Rio Conventions Pavilion TV, CBD COP11 (12/10/2012) – Peter Bridgewater, Chair of the Joint Nature Conservation Committee, a statutory adviser to the UK government, discusses how international environmental action has developed over the past three decades.
Bridgewater recounts his early work on environmental issues in the 1980s with the Australian government. He describes the 1980s as a decade with more opportunity to take action on environmental issues.
Bridgewater notes the missed opportunities of that decade as well as its successes, noting that although Margaret Thatcher was one of the first politicians to truly recognise that climate change needed to be addressed, she is rarely remembered for it. He describes the 1980s as containing ‘golden moments’, but largely moments with little long term impact.

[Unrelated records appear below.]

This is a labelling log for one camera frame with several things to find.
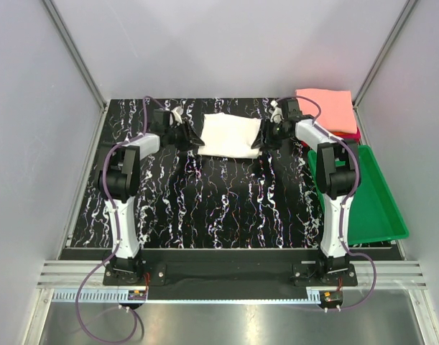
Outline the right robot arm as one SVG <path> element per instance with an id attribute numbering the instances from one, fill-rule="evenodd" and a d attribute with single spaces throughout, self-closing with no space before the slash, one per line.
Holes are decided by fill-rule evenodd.
<path id="1" fill-rule="evenodd" d="M 277 150 L 285 139 L 297 139 L 316 151 L 315 184 L 324 204 L 323 238 L 307 280 L 337 285 L 349 275 L 348 220 L 360 184 L 358 144 L 323 127 L 321 107 L 305 96 L 270 103 L 271 115 L 261 121 L 251 147 Z"/>

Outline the white t shirt red print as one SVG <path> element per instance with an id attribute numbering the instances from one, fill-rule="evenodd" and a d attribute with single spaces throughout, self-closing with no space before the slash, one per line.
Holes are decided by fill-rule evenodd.
<path id="1" fill-rule="evenodd" d="M 225 113 L 205 114 L 201 140 L 204 145 L 198 154 L 209 157 L 256 159 L 259 149 L 251 146 L 257 138 L 260 119 L 251 119 Z"/>

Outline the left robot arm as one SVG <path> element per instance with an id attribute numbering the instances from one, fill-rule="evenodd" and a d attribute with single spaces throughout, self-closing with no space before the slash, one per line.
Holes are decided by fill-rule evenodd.
<path id="1" fill-rule="evenodd" d="M 106 276 L 120 284 L 135 285 L 148 278 L 134 218 L 141 161 L 167 145 L 180 151 L 204 145 L 182 115 L 180 106 L 172 110 L 156 109 L 144 117 L 147 132 L 117 144 L 105 144 L 98 151 L 94 183 L 104 199 L 112 234 L 111 253 L 103 262 Z"/>

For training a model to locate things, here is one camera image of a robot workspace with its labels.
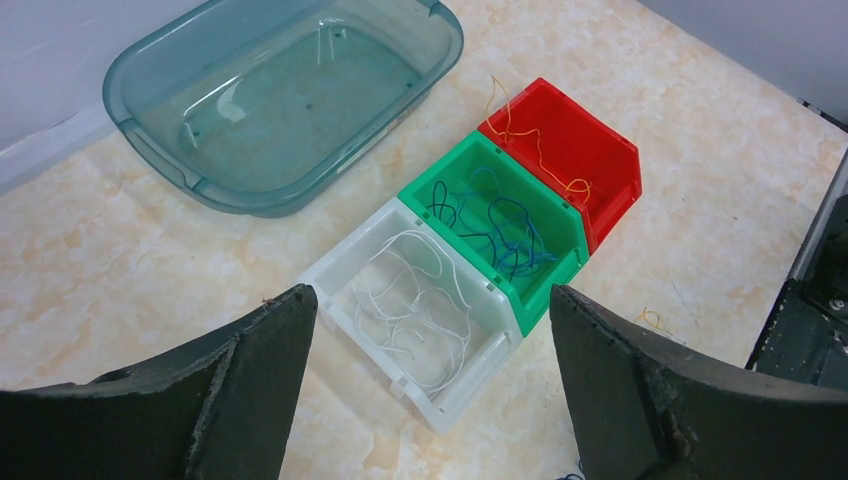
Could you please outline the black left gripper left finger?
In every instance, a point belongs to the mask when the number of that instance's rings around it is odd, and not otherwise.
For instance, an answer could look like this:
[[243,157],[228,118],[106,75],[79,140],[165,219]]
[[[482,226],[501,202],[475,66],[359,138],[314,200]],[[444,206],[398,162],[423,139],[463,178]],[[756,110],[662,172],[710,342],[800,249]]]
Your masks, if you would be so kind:
[[5,479],[275,479],[316,323],[298,284],[87,384],[1,394]]

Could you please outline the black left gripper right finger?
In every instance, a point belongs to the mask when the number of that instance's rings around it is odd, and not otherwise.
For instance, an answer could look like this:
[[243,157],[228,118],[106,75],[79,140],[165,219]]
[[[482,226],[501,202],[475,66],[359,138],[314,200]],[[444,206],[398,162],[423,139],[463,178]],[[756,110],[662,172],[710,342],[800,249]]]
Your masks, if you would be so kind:
[[590,479],[843,479],[847,395],[746,370],[550,292],[560,375]]

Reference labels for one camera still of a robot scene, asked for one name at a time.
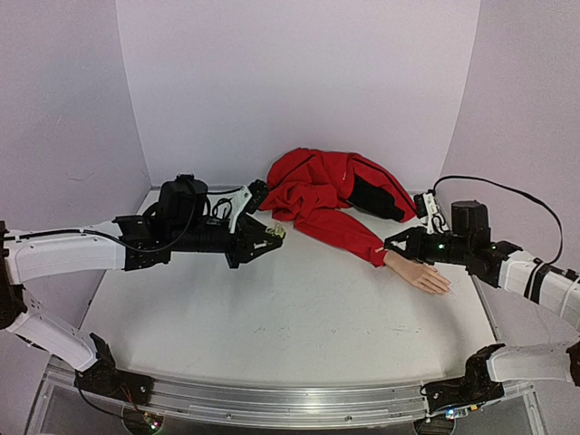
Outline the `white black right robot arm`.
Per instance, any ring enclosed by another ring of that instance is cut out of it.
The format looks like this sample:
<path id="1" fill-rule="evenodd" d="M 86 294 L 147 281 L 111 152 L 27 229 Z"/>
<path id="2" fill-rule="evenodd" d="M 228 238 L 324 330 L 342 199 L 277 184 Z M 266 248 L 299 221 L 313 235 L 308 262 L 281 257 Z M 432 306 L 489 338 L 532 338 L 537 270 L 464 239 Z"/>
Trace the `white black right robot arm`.
<path id="1" fill-rule="evenodd" d="M 457 378 L 424 385 L 434 411 L 493 401 L 511 381 L 579 384 L 579 274 L 508 242 L 488 226 L 429 233 L 412 227 L 384 245 L 410 260 L 462 266 L 490 291 L 503 343 L 471 355 Z"/>

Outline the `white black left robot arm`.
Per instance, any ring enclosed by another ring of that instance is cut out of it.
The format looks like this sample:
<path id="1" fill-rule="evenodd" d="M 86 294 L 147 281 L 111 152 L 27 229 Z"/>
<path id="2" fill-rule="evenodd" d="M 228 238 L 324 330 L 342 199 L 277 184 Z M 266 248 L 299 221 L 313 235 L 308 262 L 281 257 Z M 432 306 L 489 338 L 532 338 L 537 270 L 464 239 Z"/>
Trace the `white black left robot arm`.
<path id="1" fill-rule="evenodd" d="M 93 270 L 144 270 L 173 253 L 222 254 L 236 269 L 283 245 L 284 237 L 253 217 L 236 224 L 202 220 L 170 234 L 143 216 L 41 232 L 1 228 L 1 327 L 62 359 L 105 396 L 119 392 L 121 373 L 106 342 L 50 314 L 27 294 L 27 281 Z"/>

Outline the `mannequin hand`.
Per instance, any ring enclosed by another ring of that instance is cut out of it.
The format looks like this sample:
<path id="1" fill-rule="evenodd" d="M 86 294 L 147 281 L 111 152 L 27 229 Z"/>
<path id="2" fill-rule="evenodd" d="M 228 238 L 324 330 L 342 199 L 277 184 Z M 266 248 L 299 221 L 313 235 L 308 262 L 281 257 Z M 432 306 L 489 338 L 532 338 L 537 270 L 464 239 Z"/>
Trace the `mannequin hand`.
<path id="1" fill-rule="evenodd" d="M 408 284 L 430 295 L 446 295 L 450 281 L 433 266 L 419 264 L 389 251 L 384 264 Z"/>

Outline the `clear nail polish bottle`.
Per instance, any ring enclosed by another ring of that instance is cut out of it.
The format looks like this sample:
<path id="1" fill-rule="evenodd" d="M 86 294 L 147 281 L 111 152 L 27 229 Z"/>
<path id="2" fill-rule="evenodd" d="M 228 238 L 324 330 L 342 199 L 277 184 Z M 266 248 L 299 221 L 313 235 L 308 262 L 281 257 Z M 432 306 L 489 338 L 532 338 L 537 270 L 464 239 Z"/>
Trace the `clear nail polish bottle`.
<path id="1" fill-rule="evenodd" d="M 266 233 L 279 239 L 284 239 L 286 236 L 285 228 L 280 223 L 275 223 L 274 225 L 267 227 Z"/>

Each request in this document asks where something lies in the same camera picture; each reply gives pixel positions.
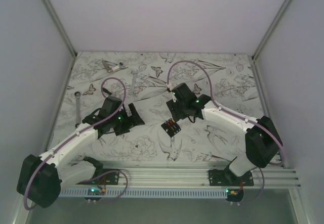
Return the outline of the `black fuse box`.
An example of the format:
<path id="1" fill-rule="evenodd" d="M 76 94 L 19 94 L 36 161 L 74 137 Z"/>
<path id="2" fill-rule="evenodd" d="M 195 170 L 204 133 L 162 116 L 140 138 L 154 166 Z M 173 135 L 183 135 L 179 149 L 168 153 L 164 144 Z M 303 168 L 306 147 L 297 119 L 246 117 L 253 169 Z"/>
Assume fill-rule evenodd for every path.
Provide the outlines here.
<path id="1" fill-rule="evenodd" d="M 181 131 L 178 123 L 170 118 L 161 125 L 162 129 L 167 133 L 169 137 L 174 137 L 177 133 Z"/>

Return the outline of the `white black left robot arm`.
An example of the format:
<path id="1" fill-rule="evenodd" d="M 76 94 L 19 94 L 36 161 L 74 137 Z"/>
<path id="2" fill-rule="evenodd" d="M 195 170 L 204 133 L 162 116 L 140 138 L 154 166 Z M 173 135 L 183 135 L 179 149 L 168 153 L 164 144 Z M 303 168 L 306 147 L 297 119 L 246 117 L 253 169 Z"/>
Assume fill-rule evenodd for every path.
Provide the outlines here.
<path id="1" fill-rule="evenodd" d="M 26 210 L 28 201 L 47 208 L 58 198 L 60 192 L 78 183 L 98 184 L 103 180 L 102 164 L 85 157 L 80 163 L 68 166 L 70 161 L 86 146 L 103 135 L 116 136 L 129 133 L 131 128 L 144 125 L 134 104 L 129 104 L 128 115 L 124 101 L 109 96 L 102 107 L 86 116 L 76 130 L 64 141 L 39 156 L 28 155 L 22 163 L 17 192 L 23 195 Z"/>

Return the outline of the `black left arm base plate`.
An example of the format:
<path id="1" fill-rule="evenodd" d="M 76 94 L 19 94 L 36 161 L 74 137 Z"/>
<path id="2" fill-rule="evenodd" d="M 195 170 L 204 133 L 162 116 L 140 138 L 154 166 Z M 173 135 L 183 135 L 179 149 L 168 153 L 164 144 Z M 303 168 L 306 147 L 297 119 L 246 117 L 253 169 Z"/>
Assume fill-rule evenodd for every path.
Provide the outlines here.
<path id="1" fill-rule="evenodd" d="M 81 181 L 79 184 L 84 185 L 117 185 L 119 181 L 118 169 L 101 169 L 95 170 L 92 177 Z"/>

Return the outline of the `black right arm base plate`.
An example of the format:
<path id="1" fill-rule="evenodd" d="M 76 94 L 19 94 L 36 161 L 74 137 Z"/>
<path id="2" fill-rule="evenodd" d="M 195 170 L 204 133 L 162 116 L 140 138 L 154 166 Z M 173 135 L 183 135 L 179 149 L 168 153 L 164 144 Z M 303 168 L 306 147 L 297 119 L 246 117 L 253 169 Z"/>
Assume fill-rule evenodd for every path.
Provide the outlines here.
<path id="1" fill-rule="evenodd" d="M 230 170 L 211 169 L 208 171 L 208 180 L 210 186 L 239 187 L 243 184 L 244 187 L 250 187 L 254 185 L 250 171 L 243 176 L 236 176 Z"/>

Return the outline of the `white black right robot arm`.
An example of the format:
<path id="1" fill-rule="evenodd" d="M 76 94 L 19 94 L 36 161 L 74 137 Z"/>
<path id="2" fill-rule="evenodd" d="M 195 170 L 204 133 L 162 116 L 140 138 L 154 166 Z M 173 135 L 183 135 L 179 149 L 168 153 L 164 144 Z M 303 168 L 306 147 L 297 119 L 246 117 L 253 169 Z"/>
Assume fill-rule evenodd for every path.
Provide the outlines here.
<path id="1" fill-rule="evenodd" d="M 218 123 L 244 137 L 245 152 L 235 156 L 226 167 L 224 179 L 227 184 L 236 186 L 246 172 L 265 168 L 282 149 L 282 142 L 269 117 L 258 119 L 246 116 L 222 106 L 210 96 L 202 94 L 198 97 L 185 83 L 177 86 L 169 84 L 168 87 L 172 99 L 167 102 L 167 106 L 175 121 L 188 117 L 199 118 Z"/>

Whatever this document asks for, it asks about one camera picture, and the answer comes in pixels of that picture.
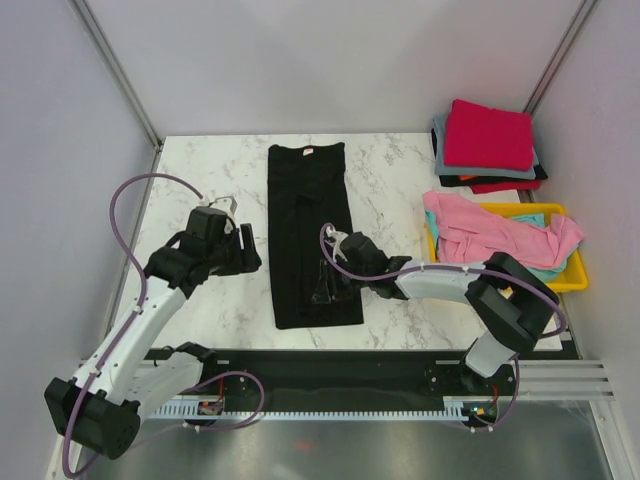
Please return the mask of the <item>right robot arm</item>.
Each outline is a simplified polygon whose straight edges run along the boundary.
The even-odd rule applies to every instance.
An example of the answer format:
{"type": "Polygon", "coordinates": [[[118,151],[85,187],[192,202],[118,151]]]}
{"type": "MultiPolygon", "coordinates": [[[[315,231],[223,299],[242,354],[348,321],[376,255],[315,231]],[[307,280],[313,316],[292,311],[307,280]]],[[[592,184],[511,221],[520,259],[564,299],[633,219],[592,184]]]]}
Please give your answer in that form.
{"type": "Polygon", "coordinates": [[[566,326],[558,296],[507,253],[471,264],[389,257],[364,234],[347,234],[330,223],[321,227],[319,242],[327,263],[321,278],[331,296],[366,288],[384,299],[431,298],[471,307],[485,332],[457,371],[469,393],[483,392],[503,364],[531,352],[552,319],[558,320],[552,336],[566,326]]]}

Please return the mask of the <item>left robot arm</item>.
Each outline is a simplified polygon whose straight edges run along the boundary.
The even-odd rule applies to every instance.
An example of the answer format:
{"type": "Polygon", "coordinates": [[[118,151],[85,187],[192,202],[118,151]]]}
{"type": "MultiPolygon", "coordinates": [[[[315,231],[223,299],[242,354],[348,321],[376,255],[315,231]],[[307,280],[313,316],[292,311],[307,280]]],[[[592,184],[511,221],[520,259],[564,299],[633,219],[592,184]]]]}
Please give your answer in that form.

Bridgewater sees the 1992 Rio Conventions as a real breakthrough, noting in particular the rapid progress on biodiversity which moved from being a entirely new word to being the subject of a UN convention in just six years.
Bridgewater laments, however, that the momentum of the original conventions had never been seen before and has never really been seen since. He notes in particular the lack of progress at the Rio+20 Earth Summit that took place earlier this year.
One explanation offered by Bridgewater for the lack of progress made by politicians is ‘information overload’. As politicians are overloaded with more and more information about environmental crises, Bridgewater sees them succumbing to desperation, choosing to ignore the issues rather than having the courage to face them.
Bridgewater argues that globally we know the solutions but putting them into practice is the problem. He praises the new CBD executive secretary, Braulio Ferreira de Souza Dias, for recognising this and shifting the focus of the CBD from policy to implementation.